How influential are you?

What kind of impact are you making in the cyber world? Are you touching lives or are you parroting mindless information? These are some important questions you should be asking yourself. Do you know how to distinguish the difference? In truth, the difference lies in how your content is received by your audience. Your audience decides how important it is. So how do you know if you blogs content is making the grade? According to Klout.com and PeerIndex.com they tell you exactly what kind of influence you have on your audience. Klout and PeerIndex use different measuring ingredients in order to determine your overall score.


Klout made huge headlines in 2010 when both Peter Shankman and the Palms Hotel in Las Vegas decided to offer VIP access to guests based on their Klout Scores.


Klout measures influence on a scale of 1 to 100, with a higher number correlating to a broader sphere of influence.


Klout claims to use 35 variables from Facebook and Twitter to measure concepts such as True Reach, Amplification Probability, and Network Score.


True Reach is “the size of your audience”. That means all your friends and followers. A great feature of Klout is that they eliminate inactive and spam accounts. This way they don’t factor in things that haven’t been influenced.


Amplification Probability is pretty straightforward as well. It is the likelihood that your content will be acted upon by others, whether a retweet, a comment, or a like.


Network Score is the ”influence level” of your audience. This means you are more likely to have a higher network score if Kevin Costner follows you than if I follow you.


PeerIndex on the other hand, goes about measuring influence, or as PeerIndex calls it, “online authority”, a little differently. Like Klout, there are three major items that mark up your score.


The first is called your Authority Score. PeerIndex chooses up to 8 benchmark topics that you have “authority” on, and then calculates your score relative to other people in your network.


Your Resonance Score is similar to Amplification Probability. It measures how much your opinion on a topic may resonate within a community like retweets, comments and likes.


Next is your Audience Score, which is not a measure of how many followers or readers you have, but how many people listen to you and act upon what you are saying. Such as, if you have 1000 followers, but only 5 actually retweet what you are saying, you will have a lower audience score.


There is also your Activity Score and Realness Score. Your activity score simply measures how active you are on social networks, and the realness score determines whether you are a human or a robot.
PeerIndex measures influence on a scale of 1 to 100, with a higher number correlating to a broader sphere of influence.

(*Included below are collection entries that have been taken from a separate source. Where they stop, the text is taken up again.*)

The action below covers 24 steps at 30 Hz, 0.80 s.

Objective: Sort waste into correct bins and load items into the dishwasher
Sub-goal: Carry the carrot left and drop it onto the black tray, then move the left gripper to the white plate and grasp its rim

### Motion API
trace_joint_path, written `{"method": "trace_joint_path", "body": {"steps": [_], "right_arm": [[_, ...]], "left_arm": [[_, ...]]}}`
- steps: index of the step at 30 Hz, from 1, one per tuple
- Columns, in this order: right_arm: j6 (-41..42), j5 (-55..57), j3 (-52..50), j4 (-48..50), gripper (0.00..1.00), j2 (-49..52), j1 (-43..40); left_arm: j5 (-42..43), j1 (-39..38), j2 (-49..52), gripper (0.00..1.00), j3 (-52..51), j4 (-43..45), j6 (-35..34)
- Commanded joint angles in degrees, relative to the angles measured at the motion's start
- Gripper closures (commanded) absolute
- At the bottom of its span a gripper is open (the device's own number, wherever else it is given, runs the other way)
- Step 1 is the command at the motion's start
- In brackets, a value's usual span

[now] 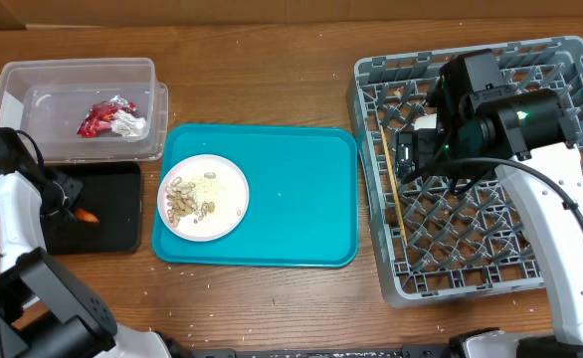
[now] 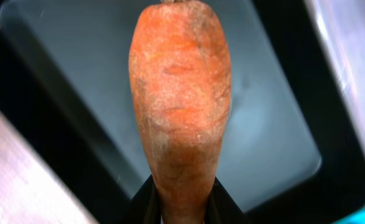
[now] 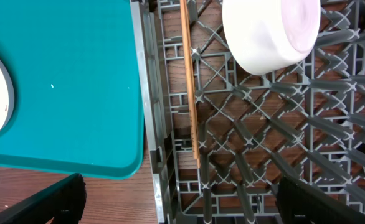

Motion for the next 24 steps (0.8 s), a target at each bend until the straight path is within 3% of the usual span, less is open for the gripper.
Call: {"method": "trace_joint_path", "body": {"steps": [1,10,12,15,16,20,24], "right_arm": [[0.92,0.33,0.48,0.07,0.00,-0.37,-0.15],[0.92,0.33,0.48,-0.57,0.00,-0.37,-0.15],[0.92,0.33,0.48,-0.55,0.00,-0.37,-0.15],[0.92,0.33,0.48,-0.55,0.00,-0.37,-0.15],[0.92,0.33,0.48,-0.55,0.00,-0.37,-0.15],[0.92,0.33,0.48,-0.57,0.00,-0.37,-0.15],[0.90,0.35,0.48,-0.42,0.00,-0.37,-0.15]], "left_arm": [[-0.70,0.26,2.56,0.76,-0.57,2.86,-0.63],[-1.27,0.26,9.16,0.76,-0.57,4.66,-0.55],[-1.22,0.26,9.70,0.71,-0.57,4.61,-0.55],[-1.05,0.26,9.64,0.48,-0.17,4.59,-0.57],[-1.05,0.26,9.64,0.44,0.24,4.17,-0.57],[-0.61,0.26,9.35,0.41,3.17,1.07,-0.59],[5.07,-0.42,8.33,0.42,8.61,-4.04,0.17]]}}
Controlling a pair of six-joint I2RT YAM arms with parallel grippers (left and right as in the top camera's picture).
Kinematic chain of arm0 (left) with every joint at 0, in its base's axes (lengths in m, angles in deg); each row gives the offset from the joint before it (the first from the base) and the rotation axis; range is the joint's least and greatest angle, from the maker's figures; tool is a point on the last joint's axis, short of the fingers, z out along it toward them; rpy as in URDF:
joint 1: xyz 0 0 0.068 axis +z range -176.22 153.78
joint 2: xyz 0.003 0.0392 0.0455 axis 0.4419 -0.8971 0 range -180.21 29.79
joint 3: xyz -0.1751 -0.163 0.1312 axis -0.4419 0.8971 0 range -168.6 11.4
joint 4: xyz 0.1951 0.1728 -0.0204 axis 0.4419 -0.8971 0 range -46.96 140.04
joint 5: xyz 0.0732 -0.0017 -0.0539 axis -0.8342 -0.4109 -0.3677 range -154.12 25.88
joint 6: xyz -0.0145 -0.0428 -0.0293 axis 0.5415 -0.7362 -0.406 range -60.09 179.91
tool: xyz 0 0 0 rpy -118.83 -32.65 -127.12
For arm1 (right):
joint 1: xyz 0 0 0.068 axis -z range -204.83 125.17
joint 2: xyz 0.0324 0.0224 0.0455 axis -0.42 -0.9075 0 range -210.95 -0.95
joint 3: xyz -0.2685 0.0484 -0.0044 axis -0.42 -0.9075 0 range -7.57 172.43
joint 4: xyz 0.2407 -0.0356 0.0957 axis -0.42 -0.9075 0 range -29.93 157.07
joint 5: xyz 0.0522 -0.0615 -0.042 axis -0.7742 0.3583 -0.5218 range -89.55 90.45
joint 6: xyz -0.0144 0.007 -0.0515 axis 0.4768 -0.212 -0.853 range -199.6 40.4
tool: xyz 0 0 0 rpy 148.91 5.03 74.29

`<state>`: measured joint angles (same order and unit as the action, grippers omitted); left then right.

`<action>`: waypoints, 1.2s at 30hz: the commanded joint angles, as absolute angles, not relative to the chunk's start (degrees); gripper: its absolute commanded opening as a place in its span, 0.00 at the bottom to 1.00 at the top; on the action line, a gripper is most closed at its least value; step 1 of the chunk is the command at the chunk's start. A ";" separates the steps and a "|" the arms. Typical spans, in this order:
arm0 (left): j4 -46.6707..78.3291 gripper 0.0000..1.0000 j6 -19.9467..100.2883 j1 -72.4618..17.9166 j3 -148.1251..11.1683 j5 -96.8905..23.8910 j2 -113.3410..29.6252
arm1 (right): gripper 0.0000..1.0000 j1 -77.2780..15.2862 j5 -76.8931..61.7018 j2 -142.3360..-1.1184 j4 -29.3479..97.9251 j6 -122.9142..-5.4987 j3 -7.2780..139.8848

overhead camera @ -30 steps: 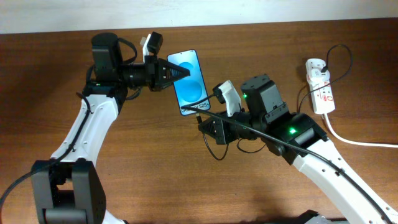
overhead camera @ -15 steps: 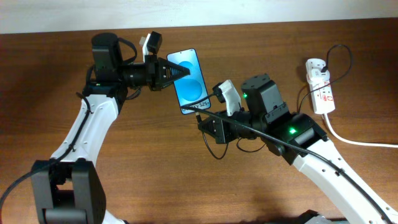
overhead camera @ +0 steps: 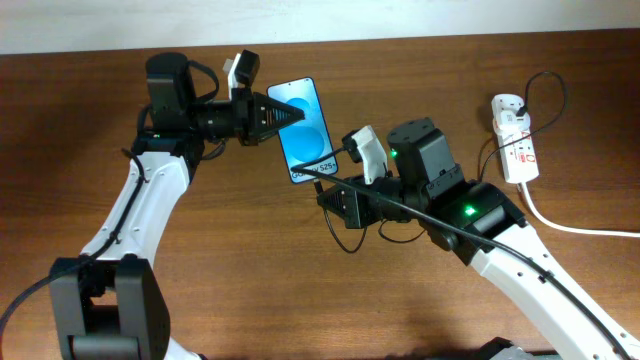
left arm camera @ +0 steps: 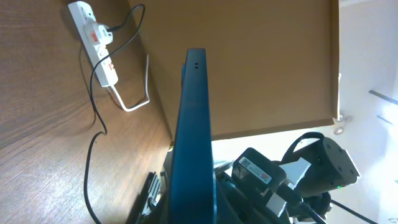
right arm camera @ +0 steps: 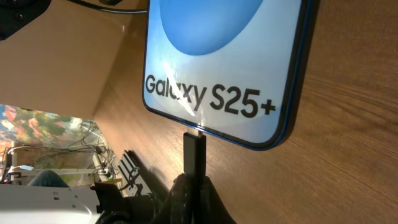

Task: Plug charger to phone and switch on socket
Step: 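Push the plug into the phone port with the right gripper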

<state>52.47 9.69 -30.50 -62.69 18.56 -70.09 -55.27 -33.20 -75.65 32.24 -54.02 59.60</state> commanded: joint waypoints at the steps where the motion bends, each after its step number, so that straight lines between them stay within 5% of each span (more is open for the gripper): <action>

What Social Networks do they measure?

Once upon a time, people could be influential on the web, but Twitter really took the idea of influence to another level. Not only were celebrities such as Justin Bieber able to amass millions of followers, but everyday people are able to gain significant followings and become influential. A piece of information can be retweeted by thousands, and a movement can start with a simple hashtag.


Therefore it’s no surprise that Klout initially focused on Twitter as the sole measurement of online influence.

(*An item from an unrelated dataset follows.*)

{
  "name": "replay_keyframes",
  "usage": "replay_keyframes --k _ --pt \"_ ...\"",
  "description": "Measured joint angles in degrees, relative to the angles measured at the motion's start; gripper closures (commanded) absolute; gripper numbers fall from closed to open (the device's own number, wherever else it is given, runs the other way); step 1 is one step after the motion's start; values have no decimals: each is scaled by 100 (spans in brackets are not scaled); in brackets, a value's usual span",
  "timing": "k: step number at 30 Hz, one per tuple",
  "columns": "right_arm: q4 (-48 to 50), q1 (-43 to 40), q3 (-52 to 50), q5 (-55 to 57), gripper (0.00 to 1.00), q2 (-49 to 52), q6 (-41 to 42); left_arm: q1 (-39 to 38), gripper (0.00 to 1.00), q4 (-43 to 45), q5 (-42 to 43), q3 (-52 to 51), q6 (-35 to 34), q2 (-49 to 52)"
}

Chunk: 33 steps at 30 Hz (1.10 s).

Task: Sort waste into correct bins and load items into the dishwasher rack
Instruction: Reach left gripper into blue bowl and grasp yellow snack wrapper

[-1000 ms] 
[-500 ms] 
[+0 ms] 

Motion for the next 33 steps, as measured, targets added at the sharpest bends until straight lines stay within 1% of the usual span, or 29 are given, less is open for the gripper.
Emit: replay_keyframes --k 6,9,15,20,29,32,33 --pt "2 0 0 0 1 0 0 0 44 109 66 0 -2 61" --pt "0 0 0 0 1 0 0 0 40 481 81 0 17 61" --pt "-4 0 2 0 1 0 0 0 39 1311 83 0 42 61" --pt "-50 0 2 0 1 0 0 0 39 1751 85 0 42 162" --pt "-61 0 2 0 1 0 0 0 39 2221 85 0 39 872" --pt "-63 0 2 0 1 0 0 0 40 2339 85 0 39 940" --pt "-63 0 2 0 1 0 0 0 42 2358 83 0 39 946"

This line (taken from their About page) says it all: “The Klout score is highly correlated to clicks, comments and retweets.”


However, in 2011, Klout offered Facebook and Linkedin integration (beta) as well.


PeerIndex (on the other hand) offers a more robust selection of social networks to integrate. The more obvious are, Twitter, Facebook and Linkedin, but PeerIndex also includes sources (such as blogs) that Klout does not.

Which service is a better measure of online influence?


Originally I was intrigued by Klout. Of course Twitter was where the bar was set; Facebook was still in beta. But if you really didn’t spend a lot of time on Twitter, your score suffered. Now with Facebook and Linkedin, the scores are higher, but perhaps not a true picture of your influence.


PeerIndex includes social websites and blogs into my influence score that Klout does not. This gives you a broader arena to gather information from and a truer picture of your influence.


My issue with Klout is that it doesn’t tell the whole story (neither does PeerIndex but it does a much better job). There are a lot of bloggers out there who probably aren’t active on Twitter or Facebook, and their Klout scores suffer as a result.


PeerIndex also does something interesting that Klout does not: it also mentions what topics you are talking about.


That’s huge. So if I have a PeerIndex score of 75 and my most talked about topics are Social Media and Digital Marketing, then it would be fairly easy to identify me as an expert in those fields.

In Closing


I believe that PeerIndex offers a better indicator of online social influence than does Klout. The main reason is that Klout leaves out a few networks where many exercise online influence.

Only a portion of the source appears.